Track experiments, manage model versions, and deploy models using MLflow's open-source ecosystem.

Why MLflow?

Feature	Benefit
Experiment Tracking	Log parameters, metrics, and artifacts
Model Registry	Version and manage model lifecycles
Universal	Works with any ML library
Open Source	No vendor lock-in

🧪 Setup

pip install mlflow
mlflow server --host 127.0.0.1 --port 5000  # Start tracking server

Auto-Logging

Enable MLflow tracking for your pipeline:

from flowyml.integrations.mlflow import MLflowTracker

pipeline.run(
    tracker=MLflowTracker(
        tracking_uri="http://localhost:5000",
        experiment_name="my_experiment",
    )
)

MLflowTracker Parameters

Parameter	Type	Default	Description
`tracking_uri`	`str`	required	MLflow tracking server URL
`experiment_name`	`str`	`"default"`	Experiment name
`run_name`	`str`	`None`	Custom run name
`auto_log`	`bool`	`True`	Auto-log step params/metrics

📝 Custom Logging in Steps

Log custom metrics, parameters, and artifacts:

import mlflow
from flowyml import step

@step
def train_model(data):
    # Log parameters
    mlflow.log_param("lr", 0.01)
    mlflow.log_param("optimizer", "adam")

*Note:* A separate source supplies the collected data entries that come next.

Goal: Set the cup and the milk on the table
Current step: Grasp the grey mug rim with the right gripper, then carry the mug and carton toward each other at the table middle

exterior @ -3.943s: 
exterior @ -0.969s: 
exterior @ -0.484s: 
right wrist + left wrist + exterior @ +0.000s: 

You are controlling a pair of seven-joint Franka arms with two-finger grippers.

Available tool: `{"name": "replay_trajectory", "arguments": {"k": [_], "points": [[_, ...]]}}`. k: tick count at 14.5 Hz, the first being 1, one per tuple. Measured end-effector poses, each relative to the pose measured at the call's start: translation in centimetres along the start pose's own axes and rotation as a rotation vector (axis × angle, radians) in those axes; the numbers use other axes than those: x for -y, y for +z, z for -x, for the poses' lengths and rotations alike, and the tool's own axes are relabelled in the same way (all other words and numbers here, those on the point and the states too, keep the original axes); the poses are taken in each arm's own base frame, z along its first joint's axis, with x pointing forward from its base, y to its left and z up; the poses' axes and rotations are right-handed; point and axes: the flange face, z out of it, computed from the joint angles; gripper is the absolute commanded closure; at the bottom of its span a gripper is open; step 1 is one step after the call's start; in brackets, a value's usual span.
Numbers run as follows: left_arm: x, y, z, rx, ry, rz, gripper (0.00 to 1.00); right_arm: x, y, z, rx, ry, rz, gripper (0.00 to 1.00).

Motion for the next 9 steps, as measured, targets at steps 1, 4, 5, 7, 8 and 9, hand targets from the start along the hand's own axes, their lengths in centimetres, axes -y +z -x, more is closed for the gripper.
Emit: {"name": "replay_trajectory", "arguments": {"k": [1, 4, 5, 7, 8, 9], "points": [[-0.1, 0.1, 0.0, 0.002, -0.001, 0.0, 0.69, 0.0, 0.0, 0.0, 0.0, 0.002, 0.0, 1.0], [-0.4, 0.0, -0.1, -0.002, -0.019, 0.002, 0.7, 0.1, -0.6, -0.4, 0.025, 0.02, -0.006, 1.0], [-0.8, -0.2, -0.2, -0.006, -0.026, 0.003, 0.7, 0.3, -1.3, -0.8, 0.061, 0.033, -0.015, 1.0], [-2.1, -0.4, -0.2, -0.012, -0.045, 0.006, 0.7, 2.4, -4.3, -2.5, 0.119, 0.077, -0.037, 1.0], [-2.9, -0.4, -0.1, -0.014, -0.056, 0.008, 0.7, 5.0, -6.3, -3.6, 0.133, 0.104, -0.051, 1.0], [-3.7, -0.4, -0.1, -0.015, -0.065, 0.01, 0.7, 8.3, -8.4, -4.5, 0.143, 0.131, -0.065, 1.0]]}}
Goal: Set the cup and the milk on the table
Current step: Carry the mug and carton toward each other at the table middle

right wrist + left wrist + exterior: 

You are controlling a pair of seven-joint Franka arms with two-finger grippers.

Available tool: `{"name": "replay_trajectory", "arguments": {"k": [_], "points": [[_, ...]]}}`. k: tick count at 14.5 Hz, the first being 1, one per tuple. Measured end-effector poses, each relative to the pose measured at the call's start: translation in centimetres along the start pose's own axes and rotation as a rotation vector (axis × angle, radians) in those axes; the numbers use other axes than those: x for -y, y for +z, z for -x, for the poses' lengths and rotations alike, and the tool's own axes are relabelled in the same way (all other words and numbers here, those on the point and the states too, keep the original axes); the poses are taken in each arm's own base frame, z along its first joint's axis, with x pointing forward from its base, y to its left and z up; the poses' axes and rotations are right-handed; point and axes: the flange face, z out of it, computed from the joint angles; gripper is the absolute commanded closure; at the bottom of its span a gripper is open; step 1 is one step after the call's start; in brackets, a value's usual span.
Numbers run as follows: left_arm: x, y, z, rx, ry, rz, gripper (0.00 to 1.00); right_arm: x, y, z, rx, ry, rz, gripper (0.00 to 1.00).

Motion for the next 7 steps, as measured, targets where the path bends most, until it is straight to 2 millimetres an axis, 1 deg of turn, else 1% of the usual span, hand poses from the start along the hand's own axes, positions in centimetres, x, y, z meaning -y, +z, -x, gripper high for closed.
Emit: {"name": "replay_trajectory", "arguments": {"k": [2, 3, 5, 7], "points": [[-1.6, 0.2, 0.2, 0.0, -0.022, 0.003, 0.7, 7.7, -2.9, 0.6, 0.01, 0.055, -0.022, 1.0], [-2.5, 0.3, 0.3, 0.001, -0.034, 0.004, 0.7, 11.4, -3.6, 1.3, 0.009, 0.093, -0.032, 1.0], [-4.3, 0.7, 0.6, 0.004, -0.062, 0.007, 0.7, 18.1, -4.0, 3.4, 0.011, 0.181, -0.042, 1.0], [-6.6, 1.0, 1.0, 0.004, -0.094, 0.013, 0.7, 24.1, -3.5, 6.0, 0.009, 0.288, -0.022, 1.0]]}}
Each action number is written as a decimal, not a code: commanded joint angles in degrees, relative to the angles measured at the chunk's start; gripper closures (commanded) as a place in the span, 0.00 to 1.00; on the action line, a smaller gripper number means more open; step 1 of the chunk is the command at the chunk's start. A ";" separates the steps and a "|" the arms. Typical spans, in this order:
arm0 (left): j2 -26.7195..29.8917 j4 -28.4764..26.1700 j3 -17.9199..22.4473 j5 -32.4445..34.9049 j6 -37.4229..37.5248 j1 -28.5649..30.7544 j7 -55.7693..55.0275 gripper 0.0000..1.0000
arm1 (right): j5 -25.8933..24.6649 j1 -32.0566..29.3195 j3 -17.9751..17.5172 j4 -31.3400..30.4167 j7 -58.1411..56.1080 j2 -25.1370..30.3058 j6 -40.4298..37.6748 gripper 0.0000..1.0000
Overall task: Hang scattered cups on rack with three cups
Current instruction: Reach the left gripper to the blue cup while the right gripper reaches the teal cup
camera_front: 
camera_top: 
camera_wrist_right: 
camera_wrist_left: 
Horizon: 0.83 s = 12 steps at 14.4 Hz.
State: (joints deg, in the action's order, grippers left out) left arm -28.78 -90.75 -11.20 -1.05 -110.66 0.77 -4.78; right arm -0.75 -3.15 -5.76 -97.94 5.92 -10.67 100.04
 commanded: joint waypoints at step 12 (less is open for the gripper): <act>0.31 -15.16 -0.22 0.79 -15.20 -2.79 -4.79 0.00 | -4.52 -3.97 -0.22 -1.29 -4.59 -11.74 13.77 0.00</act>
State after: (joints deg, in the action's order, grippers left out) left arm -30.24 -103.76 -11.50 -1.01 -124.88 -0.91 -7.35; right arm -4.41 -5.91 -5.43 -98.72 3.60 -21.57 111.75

    model = train(data, lr=0.01)

    # Log metrics
    mlflow.log_metric("accuracy", 0.95)
    mlflow.log_metric("f1_score", 0.93)

    # Log the model artifact
    mlflow.sklearn.log_model(model, "model")

    return model

📦 Model Registry

Register and promote models through lifecycle stages:

@step
def register_best_model(model, metrics):
    # Log and register in one step
    mlflow.sklearn.log_model(model, "model", registered_model_name="ProductionModel")

    # Promote to staging
    client = mlflow.tracking.MlflowClient()
    client.transition_model_version_stage(
        name="ProductionModel",
        version="1",
        stage="Staging",
    )

Best Practices

Use autolog for quick wins

mlflow.autolog() automatically captures sklearn, XGBoost, LightGBM, and PyTorch metrics — zero code changes needed.

Remote tracking server

In production, point tracking_uri to a shared MLflow server so your whole team can see experiment results.